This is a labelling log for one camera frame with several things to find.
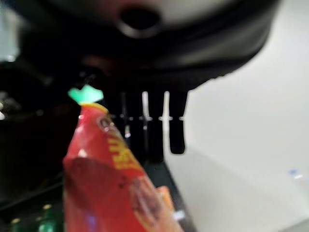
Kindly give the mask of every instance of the white light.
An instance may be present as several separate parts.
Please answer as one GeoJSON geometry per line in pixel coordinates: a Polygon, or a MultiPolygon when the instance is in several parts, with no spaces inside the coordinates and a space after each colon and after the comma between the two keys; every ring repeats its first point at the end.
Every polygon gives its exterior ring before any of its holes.
{"type": "Polygon", "coordinates": [[[183,210],[177,211],[173,214],[173,217],[176,221],[180,221],[185,218],[185,212],[183,210]]]}
{"type": "Polygon", "coordinates": [[[300,178],[303,178],[304,176],[303,175],[297,175],[294,177],[294,179],[300,179],[300,178]]]}
{"type": "Polygon", "coordinates": [[[5,115],[0,112],[0,120],[4,120],[4,119],[5,119],[5,115]]]}
{"type": "Polygon", "coordinates": [[[84,149],[81,149],[81,150],[78,152],[78,156],[79,156],[79,157],[82,157],[82,158],[86,158],[88,155],[87,155],[87,152],[85,152],[84,149]]]}
{"type": "Polygon", "coordinates": [[[15,56],[12,56],[12,55],[8,55],[8,56],[6,57],[6,60],[7,60],[8,62],[14,62],[14,61],[16,60],[16,57],[15,57],[15,56]]]}

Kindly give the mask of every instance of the red snack bag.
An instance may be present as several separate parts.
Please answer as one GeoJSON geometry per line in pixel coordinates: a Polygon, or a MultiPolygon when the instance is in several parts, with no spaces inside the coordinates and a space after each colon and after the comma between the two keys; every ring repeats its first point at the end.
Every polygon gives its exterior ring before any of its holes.
{"type": "Polygon", "coordinates": [[[98,104],[85,104],[64,158],[67,232],[182,232],[98,104]]]}

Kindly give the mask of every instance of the white wall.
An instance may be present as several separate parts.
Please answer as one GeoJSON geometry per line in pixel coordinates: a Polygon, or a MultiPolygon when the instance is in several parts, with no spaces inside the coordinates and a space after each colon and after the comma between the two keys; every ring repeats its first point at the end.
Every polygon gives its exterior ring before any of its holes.
{"type": "Polygon", "coordinates": [[[308,0],[286,0],[253,61],[190,95],[186,156],[168,161],[200,232],[276,232],[309,218],[287,174],[309,174],[308,12],[308,0]]]}

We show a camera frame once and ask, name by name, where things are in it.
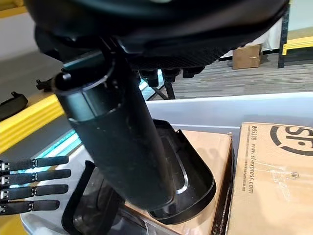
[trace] sf express box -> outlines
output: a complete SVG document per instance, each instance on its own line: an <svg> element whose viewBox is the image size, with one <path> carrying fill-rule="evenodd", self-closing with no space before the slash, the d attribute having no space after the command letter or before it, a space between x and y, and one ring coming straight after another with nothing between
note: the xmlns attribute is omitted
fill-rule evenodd
<svg viewBox="0 0 313 235"><path fill-rule="evenodd" d="M244 123L228 235L313 235L313 128Z"/></svg>

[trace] black plastic part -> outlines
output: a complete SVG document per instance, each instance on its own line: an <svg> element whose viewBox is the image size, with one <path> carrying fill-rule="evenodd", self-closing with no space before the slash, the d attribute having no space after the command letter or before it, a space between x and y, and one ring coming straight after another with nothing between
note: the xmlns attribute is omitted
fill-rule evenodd
<svg viewBox="0 0 313 235"><path fill-rule="evenodd" d="M57 200L0 203L0 215L20 214L31 211L54 211L59 206L60 202Z"/></svg>
<svg viewBox="0 0 313 235"><path fill-rule="evenodd" d="M8 99L7 101L0 104L0 121L17 114L23 110L28 103L28 100L23 94L16 92L12 92L11 94L13 98Z"/></svg>
<svg viewBox="0 0 313 235"><path fill-rule="evenodd" d="M70 79L64 89L62 79L67 78L56 76L54 80L55 94L114 190L141 209L155 210L168 204L175 190L137 73L116 58L102 79L81 87L75 87L73 79L73 89L69 88Z"/></svg>
<svg viewBox="0 0 313 235"><path fill-rule="evenodd" d="M88 185L88 181L92 175L95 166L91 161L85 161L85 170L80 177L80 180L77 183L77 187L70 197L67 206L64 209L64 213L62 215L62 226L63 228L71 235L81 235L82 233L78 231L74 224L73 218L76 212L76 208L79 205L80 199L83 196L86 186Z"/></svg>
<svg viewBox="0 0 313 235"><path fill-rule="evenodd" d="M194 68L185 68L182 72L183 78L193 78L195 74L199 74L204 70L205 66L194 67Z"/></svg>
<svg viewBox="0 0 313 235"><path fill-rule="evenodd" d="M164 83L175 82L176 76L180 73L180 69L162 70Z"/></svg>
<svg viewBox="0 0 313 235"><path fill-rule="evenodd" d="M119 207L124 203L125 200L107 184L100 170L95 168L75 211L74 226L83 234L107 234Z"/></svg>
<svg viewBox="0 0 313 235"><path fill-rule="evenodd" d="M4 163L9 168L5 171L26 170L35 167L61 165L68 163L68 156L57 156L50 158L25 159L18 162Z"/></svg>
<svg viewBox="0 0 313 235"><path fill-rule="evenodd" d="M44 92L52 91L51 80L52 80L52 78L48 79L47 81L43 81L43 82L41 80L39 80L39 79L36 80L36 82L37 82L37 85L36 85L37 89L38 90L43 90Z"/></svg>
<svg viewBox="0 0 313 235"><path fill-rule="evenodd" d="M140 77L148 83L149 87L158 87L157 70L139 71Z"/></svg>
<svg viewBox="0 0 313 235"><path fill-rule="evenodd" d="M154 120L170 162L176 187L174 200L150 215L163 224L178 224L195 217L213 199L216 183L212 172L179 130L162 120Z"/></svg>
<svg viewBox="0 0 313 235"><path fill-rule="evenodd" d="M0 192L7 194L7 197L0 200L16 200L32 196L43 196L50 194L63 194L68 191L68 185L43 185L36 187L20 187L1 189Z"/></svg>

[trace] sf logo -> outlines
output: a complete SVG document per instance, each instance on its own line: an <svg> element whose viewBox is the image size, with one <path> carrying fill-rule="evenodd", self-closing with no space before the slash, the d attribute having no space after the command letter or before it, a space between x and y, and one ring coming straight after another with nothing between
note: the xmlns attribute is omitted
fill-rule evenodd
<svg viewBox="0 0 313 235"><path fill-rule="evenodd" d="M300 155L313 156L313 130L273 126L270 137L280 148Z"/></svg>

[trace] white wall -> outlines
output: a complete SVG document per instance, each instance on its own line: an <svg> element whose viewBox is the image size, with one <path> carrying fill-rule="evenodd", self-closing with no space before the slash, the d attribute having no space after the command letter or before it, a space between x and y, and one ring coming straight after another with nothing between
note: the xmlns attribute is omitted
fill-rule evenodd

Exercise description: Only lines that hold the string "wall" belong in the answer, so copy every one of them from the records.

Output for this task:
Kindly give the mask of every instance of the white wall.
[trace] white wall -> outlines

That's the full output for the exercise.